Alasan mengapa Yu Hao mempertahankan statusnya sebagai pahlawan super remaja meskipun berbagai kecurigaan mungkin karena sikapnya yang mengabdikan diri kepada negara tanpa memperlihatkan dirinya kepada dunia luar.
Lebih buruk lagi, akankah dikatakan bahwa Partai Komunis Tiongkok juga mengawasi Wei Hao?
Mereka pasti sudah merencanakannya karena tahu bahwa aku tidak memiliki hubungan baik dengan para manusia super Tiongkok.
Maxim Geddes. Pria yang sangat cerdas.
Jika Anda melihatnya lagi, Anda harus benar-benar siap.
Yah, bukan berarti aku tidak menduga dia akan melakukan hal seperti ini.
Saya juga punya bakat dalam memasang jaring ikan.
Keesokan harinya, dia berbicara kepada para wartawan yang berkumpul.
“Saya rasa tidak ada alasan mengapa harus ada sepuluh level 9.”
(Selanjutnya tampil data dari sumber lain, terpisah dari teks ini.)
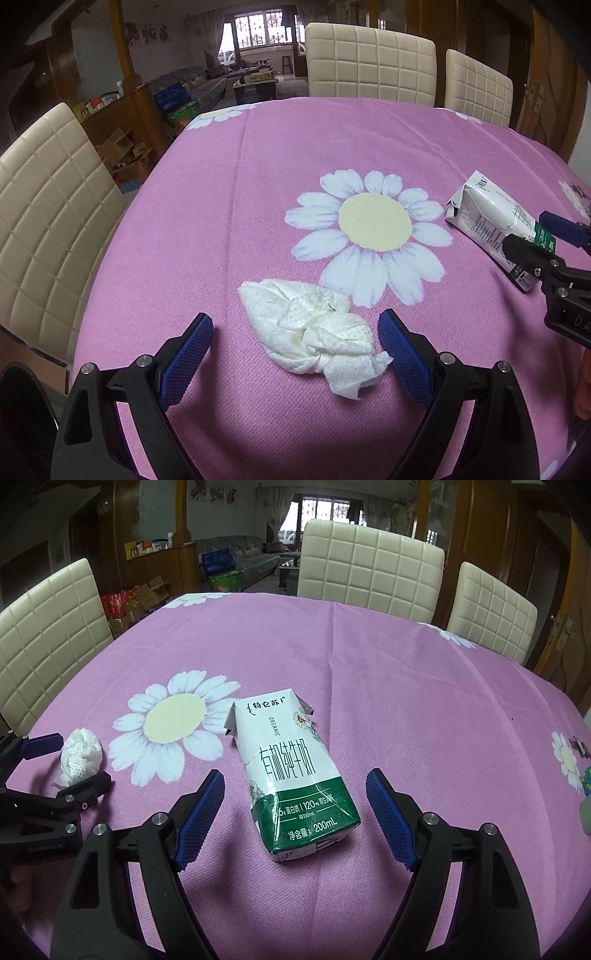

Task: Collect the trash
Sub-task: 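Grasp the white tissue with the left tool while the right grasps the milk carton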

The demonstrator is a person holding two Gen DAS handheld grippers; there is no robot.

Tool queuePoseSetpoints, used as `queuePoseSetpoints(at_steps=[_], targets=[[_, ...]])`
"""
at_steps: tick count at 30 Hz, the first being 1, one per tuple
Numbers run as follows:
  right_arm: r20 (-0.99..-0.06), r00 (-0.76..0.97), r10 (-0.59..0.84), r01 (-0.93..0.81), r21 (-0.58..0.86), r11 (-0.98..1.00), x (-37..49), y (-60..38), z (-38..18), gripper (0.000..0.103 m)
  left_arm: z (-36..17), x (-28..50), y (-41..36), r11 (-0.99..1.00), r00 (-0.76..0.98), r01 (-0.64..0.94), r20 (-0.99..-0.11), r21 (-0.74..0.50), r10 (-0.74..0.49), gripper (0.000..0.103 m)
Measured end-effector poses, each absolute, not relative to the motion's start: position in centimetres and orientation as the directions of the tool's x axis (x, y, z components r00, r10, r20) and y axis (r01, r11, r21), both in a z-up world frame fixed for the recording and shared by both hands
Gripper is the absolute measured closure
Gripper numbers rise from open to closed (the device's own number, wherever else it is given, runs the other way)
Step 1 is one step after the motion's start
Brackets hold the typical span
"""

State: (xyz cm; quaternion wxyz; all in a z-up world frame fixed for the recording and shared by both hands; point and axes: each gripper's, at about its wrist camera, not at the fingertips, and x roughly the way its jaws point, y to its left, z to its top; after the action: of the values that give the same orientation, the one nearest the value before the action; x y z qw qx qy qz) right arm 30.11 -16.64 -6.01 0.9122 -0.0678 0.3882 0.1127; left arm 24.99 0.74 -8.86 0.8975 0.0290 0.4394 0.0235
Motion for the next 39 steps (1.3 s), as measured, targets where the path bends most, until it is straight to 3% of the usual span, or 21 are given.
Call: queuePoseSetpoints(at_steps=[17,19,22,28,33,39], targets=[[-0.753,0.647,0.122,-0.257,-0.065,0.964,30.4,-15.6,-7.3,0.026,-8.4,24.4,1.4,0.998,0.639,-0.033,-0.767,0.044,0.055,0.016],[-0.752,0.647,0.123,-0.252,-0.058,0.966,30.4,-15.7,-7.3,0.033,-8.4,24.5,1.6,0.999,0.637,-0.036,-0.769,0.035,0.050,0.019],[-0.757,0.641,0.128,-0.249,-0.048,0.967,30.5,-15.9,-7.4,0.044,-8.7,24.7,1.7,0.999,0.623,-0.035,-0.781,0.031,0.046,0.034],[-0.747,0.653,0.124,-0.259,-0.066,0.964,30.1,-15.5,-7.3,0.047,-8.6,24.4,1.0,0.998,0.632,-0.006,-0.773,0.056,0.047,0.048],[-0.737,0.666,0.117,-0.273,-0.095,0.957,29.6,-14.9,-7.1,0.048,-8.3,24.0,0.5,0.996,0.647,0.006,-0.760,0.085,0.061,0.072],[-0.710,0.692,0.129,-0.277,-0.096,0.956,28.8,-14.6,-6.3,0.049,-7.6,22.8,-0.2,0.988,0.687,-0.004,-0.718,0.156,0.116,0.077]])
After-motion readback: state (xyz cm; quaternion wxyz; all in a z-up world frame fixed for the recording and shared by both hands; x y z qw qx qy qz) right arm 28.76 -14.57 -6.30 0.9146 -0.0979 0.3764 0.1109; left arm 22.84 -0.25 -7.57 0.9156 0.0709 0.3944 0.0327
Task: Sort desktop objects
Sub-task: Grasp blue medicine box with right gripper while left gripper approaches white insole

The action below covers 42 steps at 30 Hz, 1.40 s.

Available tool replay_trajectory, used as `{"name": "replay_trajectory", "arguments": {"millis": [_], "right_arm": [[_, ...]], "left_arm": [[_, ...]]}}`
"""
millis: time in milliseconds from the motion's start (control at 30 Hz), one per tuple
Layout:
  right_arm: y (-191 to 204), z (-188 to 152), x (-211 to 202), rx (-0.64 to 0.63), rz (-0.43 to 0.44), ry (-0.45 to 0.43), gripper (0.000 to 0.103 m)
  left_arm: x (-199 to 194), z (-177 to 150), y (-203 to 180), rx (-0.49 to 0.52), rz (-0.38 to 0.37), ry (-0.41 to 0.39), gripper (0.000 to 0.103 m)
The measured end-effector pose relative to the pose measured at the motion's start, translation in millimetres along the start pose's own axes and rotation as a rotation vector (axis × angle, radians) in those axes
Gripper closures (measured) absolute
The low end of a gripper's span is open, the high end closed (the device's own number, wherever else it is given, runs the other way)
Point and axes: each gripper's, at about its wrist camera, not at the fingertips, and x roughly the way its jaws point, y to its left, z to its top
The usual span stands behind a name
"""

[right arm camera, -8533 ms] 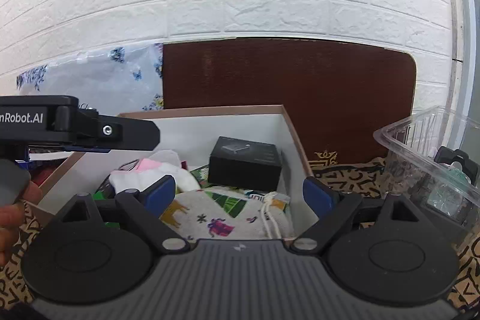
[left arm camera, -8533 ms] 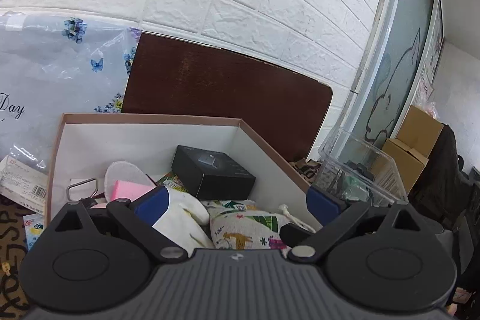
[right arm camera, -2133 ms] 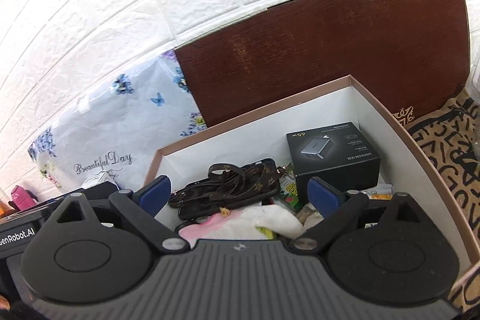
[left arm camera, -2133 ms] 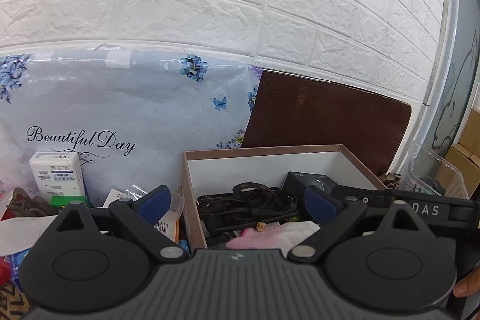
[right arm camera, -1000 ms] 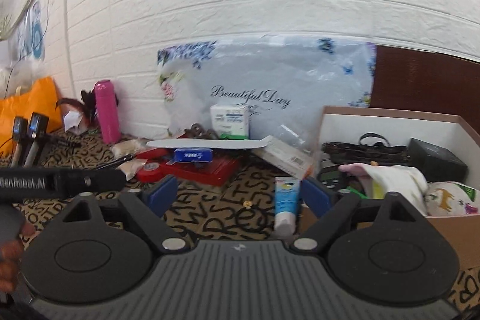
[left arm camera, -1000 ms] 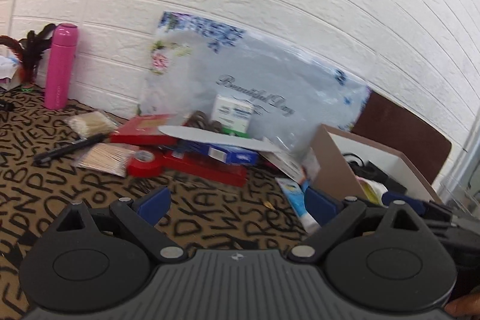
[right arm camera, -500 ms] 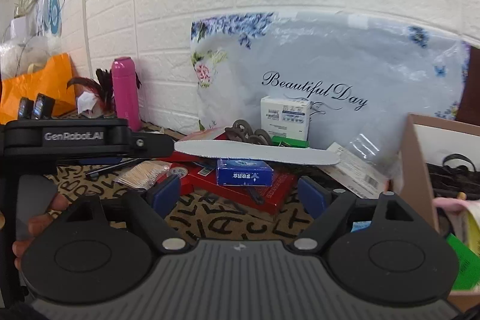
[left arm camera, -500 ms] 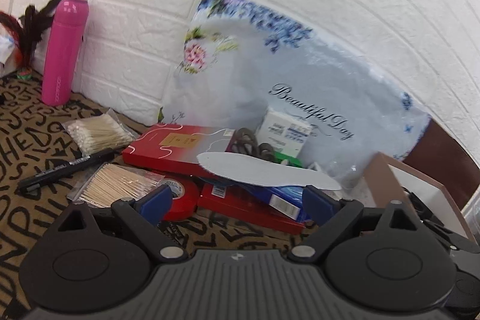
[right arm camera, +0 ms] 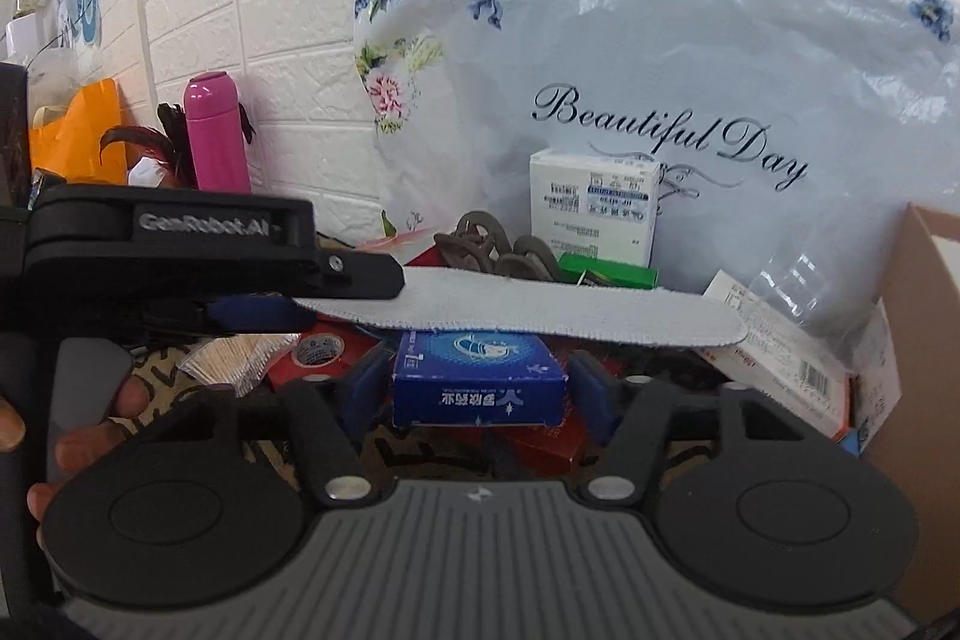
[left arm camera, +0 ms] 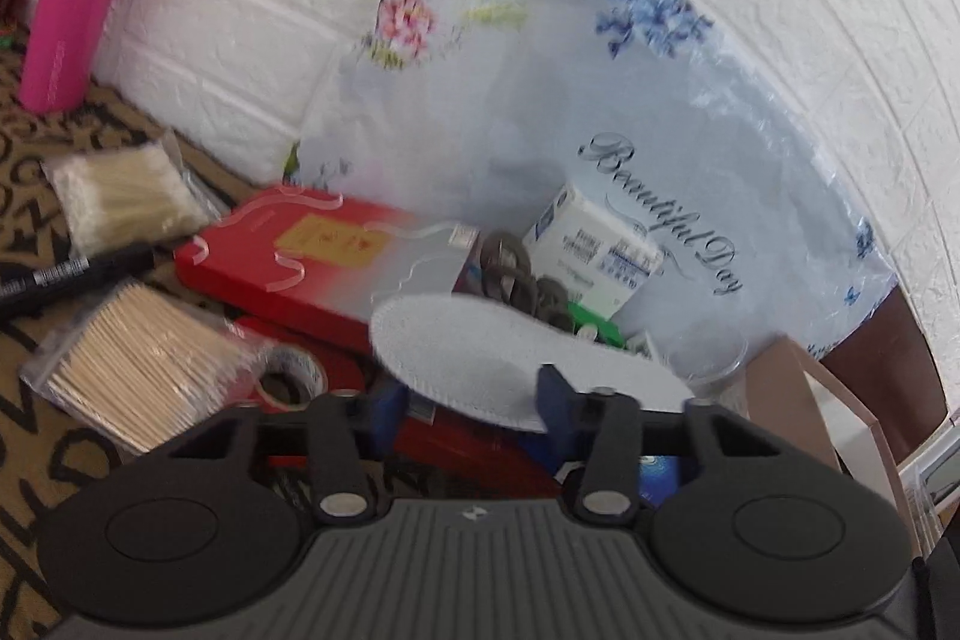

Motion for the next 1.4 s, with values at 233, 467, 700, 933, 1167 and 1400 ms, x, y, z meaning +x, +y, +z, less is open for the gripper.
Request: {"name": "replay_trajectory", "arguments": {"millis": [233, 467, 700, 933, 1167, 1400], "right_arm": [[4, -5, -18, -0.012, -0.005, -0.031, 0.048], [22, -19, -85, -0.079, 0.034, -0.073, 0.048], [35, -74, -171, -0.106, 0.046, -0.067, 0.048], [27, -140, -224, -0.020, 0.010, 0.017, 0.048], [27, -183, -236, 0.000, -0.010, 0.137, 0.040], [31, -181, -236, -0.042, -0.033, 0.123, 0.024]], "left_arm": [[-35, -5, -14, 0.020, -0.068, -0.062, 0.092], [-104, -46, -35, 0.035, -0.180, -0.069, 0.101], [-158, -125, -40, 0.102, -0.216, 0.062, 0.103], [-179, -187, -34, 0.167, -0.148, 0.186, 0.103], [-197, -203, -32, 0.243, -0.027, 0.211, 0.036], [-209, -200, -33, 0.340, 0.024, 0.212, 0.030]]}}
Kehormatan paling baik dibagikan.
Jika Anda tidak menyukai papan tersebut, cukup balikkan saja.
Sebaliknya, hal-hal yang mengganggu saya justru menghilang sepenuhnya.
“Jika kau adalah manusia super yang ingin mencapai level 9, silakan datang menemuiku. “Jika kau selamat di tanganku… tidak, jika kau bertahan, aku akan mengakuimu sebagai level 9.”
Saya menyatakan bahwa ladang kesempatan telah terbuka bagi manusia super di seluruh dunia.
Saya bersedia menyalahgunakan level 9 jika saya memiliki kualifikasi yang dibutuhkan.
Namun para reporter tampak terkejut.
“Bagaimana jika saya tidak bisa bertahan?”
“Saya serahkan itu pada imajinasi Anda.”
“….”
Eh, apa itu?
Saya baru saja melihatnya.
Ekspresi para reporter itu semuanya tampak sama. Sepertinya mereka semua memikirkan hal yang sama.